ReplyDeleteThe shortcoming here was in the "conceptzia" of the Israeli leaders - the perspectives, expectations, and commitment of Olmie, Peretz, and Chalutz. They didn't prosecute "the right war" because they were/are caught in the unreal perspectives that allowed them to carry out previous unilateral withdrawals.
I agree wholeheartedly with Ben. The "Israeli" leadership has been bought out lock, stock and barrel by the Americans and Europeans. The only thing the "Israeli" leadership cares about is pleasing their foreign masters. The "Israeli" leadership couldn't care less what either the Arabs or the Israeli population thinks. That is why they carried out act that strengthened Hizbullah and HAMAS and the other extreme Islamic groups by running away from Lebanon in 2000 and Gush Katif last year. The idea that this will damage Israel by encouraging the most extreme Arab elements simply doesn't interest them. As far as they are concerned, if it brings a war that is not really of concern to them. Bush promised the Saudis a Palestinian state and the Sharon/Olmert team planned to give it to them REGARDLESS OF THE DAMAGE IT DID TO ISRAEL. Similarly, Olmert can make a deceitful ringing declaration about how he will never capitulate or give in, blah, blah because Israeli leaders lie all the time to the public (e.g. Sharon's 2003 election promise NOT to destroy Gush Katif) and they are MORE popular for their deceit ("see how crafty they are!").
ReplyDeleteBOTTOM LINE...there is no longer a "Jewish government" in the so-called "State of Israel"..there are people of Jewish ancestry running the country for foreigners
who are paying them for their services. Just like in the time of the Hellenists.

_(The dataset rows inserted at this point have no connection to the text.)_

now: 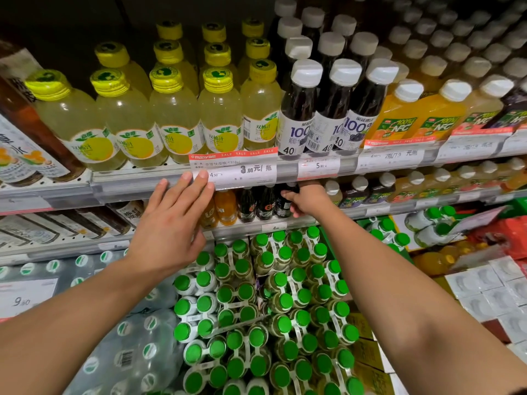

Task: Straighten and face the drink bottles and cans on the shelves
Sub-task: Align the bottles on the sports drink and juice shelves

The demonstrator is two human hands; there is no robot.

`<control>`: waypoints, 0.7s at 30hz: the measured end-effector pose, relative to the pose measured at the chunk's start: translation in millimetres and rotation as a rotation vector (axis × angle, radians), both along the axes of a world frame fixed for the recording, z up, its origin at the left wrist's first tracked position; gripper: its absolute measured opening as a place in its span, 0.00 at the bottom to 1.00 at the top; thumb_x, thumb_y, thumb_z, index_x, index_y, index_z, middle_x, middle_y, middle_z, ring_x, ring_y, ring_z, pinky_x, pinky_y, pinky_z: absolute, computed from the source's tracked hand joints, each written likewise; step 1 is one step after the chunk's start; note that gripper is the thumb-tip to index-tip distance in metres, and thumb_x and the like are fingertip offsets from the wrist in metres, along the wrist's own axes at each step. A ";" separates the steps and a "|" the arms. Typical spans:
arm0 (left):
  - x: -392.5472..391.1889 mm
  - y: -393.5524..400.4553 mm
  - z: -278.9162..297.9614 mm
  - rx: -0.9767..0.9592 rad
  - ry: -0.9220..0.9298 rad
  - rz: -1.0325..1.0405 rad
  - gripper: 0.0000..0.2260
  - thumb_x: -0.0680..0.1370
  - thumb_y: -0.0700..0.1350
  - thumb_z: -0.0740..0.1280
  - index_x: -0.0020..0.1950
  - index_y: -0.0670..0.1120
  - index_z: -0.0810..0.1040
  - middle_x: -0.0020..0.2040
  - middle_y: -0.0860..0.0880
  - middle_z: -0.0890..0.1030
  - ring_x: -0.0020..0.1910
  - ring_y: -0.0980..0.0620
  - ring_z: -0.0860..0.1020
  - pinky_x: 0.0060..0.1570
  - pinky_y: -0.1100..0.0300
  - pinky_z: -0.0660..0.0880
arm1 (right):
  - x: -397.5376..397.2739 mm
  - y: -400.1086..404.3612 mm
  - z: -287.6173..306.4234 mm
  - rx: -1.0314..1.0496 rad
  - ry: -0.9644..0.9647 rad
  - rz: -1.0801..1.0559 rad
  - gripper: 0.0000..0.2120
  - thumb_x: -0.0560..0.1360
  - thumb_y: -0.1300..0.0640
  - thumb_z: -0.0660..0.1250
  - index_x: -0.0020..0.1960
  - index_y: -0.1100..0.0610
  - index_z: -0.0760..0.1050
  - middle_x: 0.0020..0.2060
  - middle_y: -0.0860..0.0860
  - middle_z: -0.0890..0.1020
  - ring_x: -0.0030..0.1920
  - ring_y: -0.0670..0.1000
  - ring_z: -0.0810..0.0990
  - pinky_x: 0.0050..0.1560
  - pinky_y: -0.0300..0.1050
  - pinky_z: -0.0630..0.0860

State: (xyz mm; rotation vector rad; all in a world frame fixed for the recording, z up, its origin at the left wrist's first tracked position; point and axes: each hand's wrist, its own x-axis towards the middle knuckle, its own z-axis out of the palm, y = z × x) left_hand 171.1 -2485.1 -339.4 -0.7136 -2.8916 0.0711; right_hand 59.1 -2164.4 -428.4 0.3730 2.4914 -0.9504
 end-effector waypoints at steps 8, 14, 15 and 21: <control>0.0 -0.5 0.3 -0.002 -0.018 0.006 0.37 0.73 0.52 0.57 0.82 0.46 0.57 0.83 0.49 0.54 0.82 0.46 0.54 0.78 0.40 0.53 | 30.4 20.0 -2.0 0.061 0.304 -0.029 0.17 0.79 0.49 0.70 0.38 0.61 0.76 0.29 0.49 0.82 0.35 0.51 0.80 0.42 0.46 0.74; -0.7 -0.2 -4.7 0.003 0.007 0.000 0.37 0.72 0.52 0.58 0.82 0.46 0.58 0.83 0.48 0.54 0.82 0.45 0.54 0.78 0.39 0.53 | 28.9 48.1 -16.1 -0.031 0.490 -0.334 0.11 0.75 0.53 0.73 0.45 0.58 0.74 0.31 0.46 0.81 0.37 0.52 0.82 0.43 0.47 0.77; -0.6 0.2 -4.6 0.008 0.008 -0.001 0.37 0.72 0.52 0.57 0.82 0.46 0.57 0.83 0.48 0.54 0.82 0.45 0.54 0.78 0.39 0.53 | 22.4 49.7 -20.1 -0.069 0.407 -0.295 0.12 0.75 0.51 0.74 0.42 0.59 0.75 0.30 0.48 0.83 0.35 0.52 0.84 0.44 0.49 0.80; -1.0 1.5 -5.9 0.012 0.015 -0.002 0.37 0.73 0.52 0.57 0.82 0.45 0.58 0.83 0.48 0.54 0.82 0.45 0.54 0.78 0.38 0.53 | -8.0 52.1 -33.7 -0.274 0.098 -0.307 0.12 0.77 0.58 0.73 0.45 0.69 0.82 0.34 0.58 0.85 0.27 0.52 0.80 0.49 0.60 0.83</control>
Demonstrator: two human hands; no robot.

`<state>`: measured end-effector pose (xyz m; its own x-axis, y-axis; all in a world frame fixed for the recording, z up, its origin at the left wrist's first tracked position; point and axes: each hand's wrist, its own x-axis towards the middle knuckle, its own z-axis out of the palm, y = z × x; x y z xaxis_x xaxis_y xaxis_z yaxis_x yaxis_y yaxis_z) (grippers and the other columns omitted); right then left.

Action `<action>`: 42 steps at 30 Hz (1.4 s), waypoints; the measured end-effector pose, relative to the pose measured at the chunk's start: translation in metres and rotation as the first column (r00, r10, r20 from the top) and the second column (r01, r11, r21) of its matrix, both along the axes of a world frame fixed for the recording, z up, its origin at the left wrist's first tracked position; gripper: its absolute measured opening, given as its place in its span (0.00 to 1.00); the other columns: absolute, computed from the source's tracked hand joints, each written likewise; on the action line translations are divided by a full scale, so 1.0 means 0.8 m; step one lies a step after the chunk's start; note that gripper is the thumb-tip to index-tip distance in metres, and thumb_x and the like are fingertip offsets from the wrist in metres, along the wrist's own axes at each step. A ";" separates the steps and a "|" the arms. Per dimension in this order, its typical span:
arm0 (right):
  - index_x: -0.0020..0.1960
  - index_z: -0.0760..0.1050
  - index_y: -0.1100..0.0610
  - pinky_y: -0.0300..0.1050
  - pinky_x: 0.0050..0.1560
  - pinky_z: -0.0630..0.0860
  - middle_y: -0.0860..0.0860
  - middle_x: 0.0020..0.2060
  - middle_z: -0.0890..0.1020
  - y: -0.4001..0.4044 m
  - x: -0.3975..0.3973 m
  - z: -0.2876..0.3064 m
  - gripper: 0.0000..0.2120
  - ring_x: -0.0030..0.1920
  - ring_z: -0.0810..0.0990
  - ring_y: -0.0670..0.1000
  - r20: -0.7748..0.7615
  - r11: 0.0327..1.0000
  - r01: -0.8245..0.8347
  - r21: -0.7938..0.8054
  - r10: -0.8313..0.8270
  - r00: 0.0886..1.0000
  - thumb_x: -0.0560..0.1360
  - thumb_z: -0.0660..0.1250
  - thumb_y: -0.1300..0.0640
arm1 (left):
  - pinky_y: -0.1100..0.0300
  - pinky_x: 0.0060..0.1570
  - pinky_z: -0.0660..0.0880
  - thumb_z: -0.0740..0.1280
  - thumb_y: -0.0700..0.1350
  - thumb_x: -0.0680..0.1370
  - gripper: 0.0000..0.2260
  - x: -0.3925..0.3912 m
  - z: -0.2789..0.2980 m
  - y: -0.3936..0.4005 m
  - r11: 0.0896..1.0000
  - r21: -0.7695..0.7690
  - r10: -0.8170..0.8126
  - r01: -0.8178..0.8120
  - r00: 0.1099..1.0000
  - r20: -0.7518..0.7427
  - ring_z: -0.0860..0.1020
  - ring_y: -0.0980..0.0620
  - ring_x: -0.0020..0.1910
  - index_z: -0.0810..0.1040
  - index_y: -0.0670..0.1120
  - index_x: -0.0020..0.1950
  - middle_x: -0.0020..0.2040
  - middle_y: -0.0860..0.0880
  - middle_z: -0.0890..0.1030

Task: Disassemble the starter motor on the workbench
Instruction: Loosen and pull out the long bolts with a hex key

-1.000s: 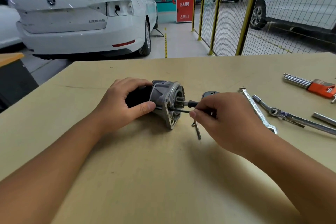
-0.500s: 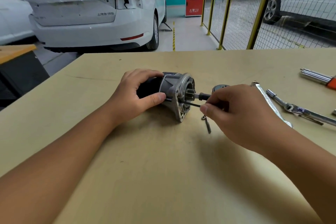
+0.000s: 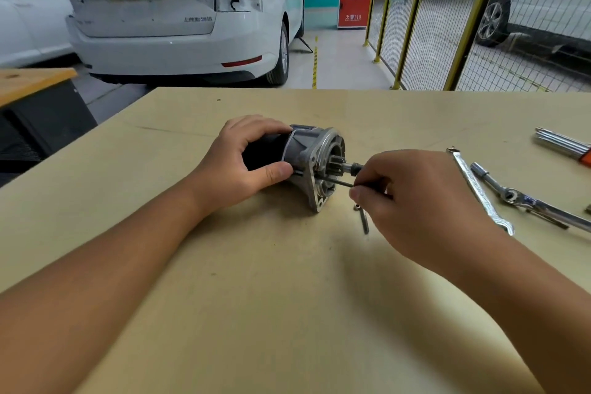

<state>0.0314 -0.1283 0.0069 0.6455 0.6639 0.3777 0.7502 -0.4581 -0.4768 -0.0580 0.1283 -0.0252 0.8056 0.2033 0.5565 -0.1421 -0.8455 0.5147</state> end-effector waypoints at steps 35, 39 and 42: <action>0.40 0.84 0.52 0.38 0.34 0.69 0.45 0.35 0.80 0.006 0.003 -0.005 0.06 0.36 0.76 0.44 -0.064 1.000 -0.010 0.015 0.011 0.998 0.75 0.74 0.54 | 0.50 0.67 0.68 0.65 0.61 0.74 0.26 0.003 -0.009 -0.005 0.998 0.009 0.057 -0.057 0.998 -0.036 0.71 0.48 0.65 0.78 0.51 0.69 0.64 0.54 0.80; 0.38 0.84 0.50 0.36 0.31 0.66 0.44 0.33 0.80 0.007 0.003 -0.004 0.06 0.32 0.77 0.43 -0.134 1.000 0.022 0.012 -0.021 0.991 0.74 0.76 0.53 | 0.43 0.67 0.68 0.62 0.61 0.74 0.28 0.003 -0.010 -0.006 0.996 0.030 0.084 -0.082 0.994 -0.069 0.70 0.49 0.66 0.77 0.53 0.71 0.65 0.57 0.78; 0.37 0.84 0.50 0.35 0.29 0.68 0.44 0.29 0.80 0.008 0.004 -0.003 0.07 0.30 0.79 0.43 -0.192 0.999 0.036 0.005 -0.034 0.981 0.73 0.77 0.52 | 0.42 0.67 0.68 0.61 0.60 0.72 0.28 0.003 -0.011 -0.006 0.996 0.023 0.087 -0.085 0.994 -0.066 0.69 0.49 0.66 0.77 0.53 0.71 0.65 0.58 0.77</action>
<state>0.0342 -0.1221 0.0048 0.7291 0.6371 0.2501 0.6282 -0.4779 -0.6140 -0.0553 0.1233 -0.0338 0.8212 0.2628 0.5066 -0.0341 -0.8635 0.5032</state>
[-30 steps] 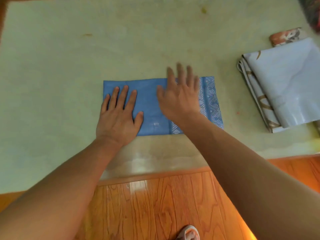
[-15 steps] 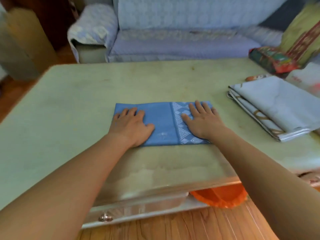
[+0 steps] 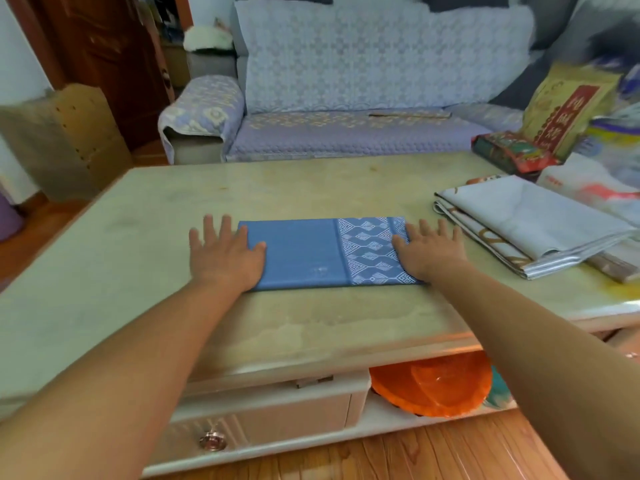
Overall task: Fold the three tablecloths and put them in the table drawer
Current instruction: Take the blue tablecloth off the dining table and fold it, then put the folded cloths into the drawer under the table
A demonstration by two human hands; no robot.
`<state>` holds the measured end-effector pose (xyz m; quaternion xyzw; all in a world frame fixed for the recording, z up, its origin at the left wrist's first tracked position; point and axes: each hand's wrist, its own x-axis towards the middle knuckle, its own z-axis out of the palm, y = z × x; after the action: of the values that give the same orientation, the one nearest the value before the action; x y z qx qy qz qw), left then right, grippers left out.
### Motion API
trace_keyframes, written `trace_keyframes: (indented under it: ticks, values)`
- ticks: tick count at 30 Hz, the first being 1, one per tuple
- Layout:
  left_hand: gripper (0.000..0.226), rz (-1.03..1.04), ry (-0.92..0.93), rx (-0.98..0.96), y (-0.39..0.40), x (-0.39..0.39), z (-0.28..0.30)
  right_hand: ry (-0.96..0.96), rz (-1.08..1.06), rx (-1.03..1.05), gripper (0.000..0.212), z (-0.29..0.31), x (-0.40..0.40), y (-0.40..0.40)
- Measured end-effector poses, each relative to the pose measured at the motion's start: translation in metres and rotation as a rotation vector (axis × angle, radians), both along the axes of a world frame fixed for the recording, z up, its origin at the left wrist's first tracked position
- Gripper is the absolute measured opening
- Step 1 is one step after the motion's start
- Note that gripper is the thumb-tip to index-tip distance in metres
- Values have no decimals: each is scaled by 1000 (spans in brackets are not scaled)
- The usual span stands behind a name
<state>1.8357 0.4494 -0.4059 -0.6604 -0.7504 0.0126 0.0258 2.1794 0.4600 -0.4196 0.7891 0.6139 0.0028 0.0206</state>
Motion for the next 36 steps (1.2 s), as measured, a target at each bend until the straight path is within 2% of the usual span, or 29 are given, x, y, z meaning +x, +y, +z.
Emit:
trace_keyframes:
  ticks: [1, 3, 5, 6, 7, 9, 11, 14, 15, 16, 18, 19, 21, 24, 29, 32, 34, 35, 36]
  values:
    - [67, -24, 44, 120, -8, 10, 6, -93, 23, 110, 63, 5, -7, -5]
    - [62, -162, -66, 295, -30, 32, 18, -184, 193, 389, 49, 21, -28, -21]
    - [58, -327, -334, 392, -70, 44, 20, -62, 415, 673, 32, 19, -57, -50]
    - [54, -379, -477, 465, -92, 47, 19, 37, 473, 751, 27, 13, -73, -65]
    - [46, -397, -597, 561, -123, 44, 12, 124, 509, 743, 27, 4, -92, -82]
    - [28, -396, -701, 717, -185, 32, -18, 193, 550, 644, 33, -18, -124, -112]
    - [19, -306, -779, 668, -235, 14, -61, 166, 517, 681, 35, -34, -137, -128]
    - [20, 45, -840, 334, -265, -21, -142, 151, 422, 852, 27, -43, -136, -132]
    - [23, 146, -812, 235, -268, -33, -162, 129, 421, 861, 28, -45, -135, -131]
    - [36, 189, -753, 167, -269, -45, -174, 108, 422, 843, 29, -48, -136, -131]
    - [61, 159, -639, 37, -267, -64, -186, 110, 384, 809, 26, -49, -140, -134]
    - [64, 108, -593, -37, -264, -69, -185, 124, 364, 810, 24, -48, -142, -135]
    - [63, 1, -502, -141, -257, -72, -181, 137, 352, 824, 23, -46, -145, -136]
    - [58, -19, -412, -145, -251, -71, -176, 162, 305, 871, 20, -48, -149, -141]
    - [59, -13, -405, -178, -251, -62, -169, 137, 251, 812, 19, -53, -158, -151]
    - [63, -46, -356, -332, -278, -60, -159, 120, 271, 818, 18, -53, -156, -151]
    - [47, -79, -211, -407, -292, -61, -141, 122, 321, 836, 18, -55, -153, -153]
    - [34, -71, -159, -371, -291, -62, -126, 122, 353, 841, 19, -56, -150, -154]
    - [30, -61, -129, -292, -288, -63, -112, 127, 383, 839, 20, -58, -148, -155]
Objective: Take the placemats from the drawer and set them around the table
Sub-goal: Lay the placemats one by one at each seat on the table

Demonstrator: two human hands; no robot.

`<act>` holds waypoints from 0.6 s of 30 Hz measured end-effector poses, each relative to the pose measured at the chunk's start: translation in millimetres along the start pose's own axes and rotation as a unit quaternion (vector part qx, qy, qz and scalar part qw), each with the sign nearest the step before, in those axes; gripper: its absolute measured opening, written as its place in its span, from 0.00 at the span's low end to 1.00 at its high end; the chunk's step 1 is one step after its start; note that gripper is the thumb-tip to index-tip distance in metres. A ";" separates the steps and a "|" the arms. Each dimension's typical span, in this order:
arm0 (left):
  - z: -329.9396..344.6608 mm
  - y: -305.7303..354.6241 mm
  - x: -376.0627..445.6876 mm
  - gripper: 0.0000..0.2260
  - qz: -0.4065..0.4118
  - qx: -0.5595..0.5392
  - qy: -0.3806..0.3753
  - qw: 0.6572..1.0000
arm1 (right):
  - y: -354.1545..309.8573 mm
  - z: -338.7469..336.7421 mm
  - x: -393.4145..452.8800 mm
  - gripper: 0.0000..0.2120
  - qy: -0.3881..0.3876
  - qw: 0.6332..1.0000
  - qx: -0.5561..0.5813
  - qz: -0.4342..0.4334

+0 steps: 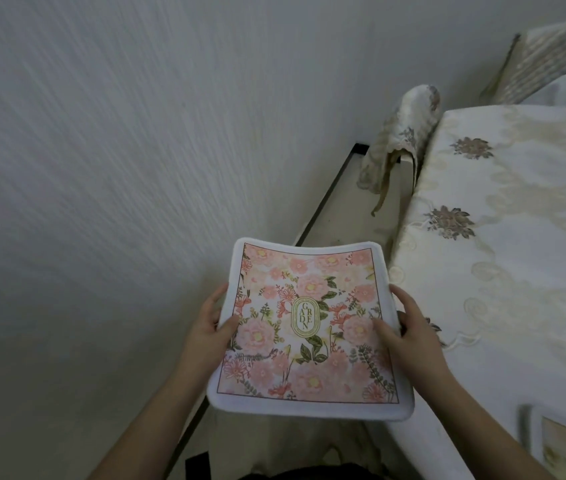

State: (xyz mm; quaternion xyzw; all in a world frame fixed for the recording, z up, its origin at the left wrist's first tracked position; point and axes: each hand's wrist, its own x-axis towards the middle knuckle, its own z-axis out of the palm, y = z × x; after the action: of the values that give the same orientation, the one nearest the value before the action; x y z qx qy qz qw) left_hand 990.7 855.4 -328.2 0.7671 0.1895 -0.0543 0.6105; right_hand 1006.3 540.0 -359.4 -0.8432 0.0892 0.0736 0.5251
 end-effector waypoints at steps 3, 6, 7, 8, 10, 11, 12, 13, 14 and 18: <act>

TIME TO CHANGE THE DISKETTE IN OUR MINDS..WE ARE LIVING UNDER FOREIGN RULE AND THERE IS NO LONGER AN INDEPENDENT 'JEWISH' STATE.
Yes, the "Jewish" puppets running things do have some lee-way and yes, they do have to occassionally
take Israeli public opinion into account but this does not change the basic situation.
The Americans have been reported to have been expecting a much stronger effort and were pretty angry with the Israelis for not being more aggressive. You have this totally wrong.
ReplyDeleteThe Americans were not angry that Israel was not more aggressive. They were angry that Israel was not more successful.
ReplyDeleteThey were not expecting Israel to pursue the half-asssed strategy they pursued. They didn't expect this policy to be successful, but the Israelis kept assuring them that the ground war would begin and Israel would do more.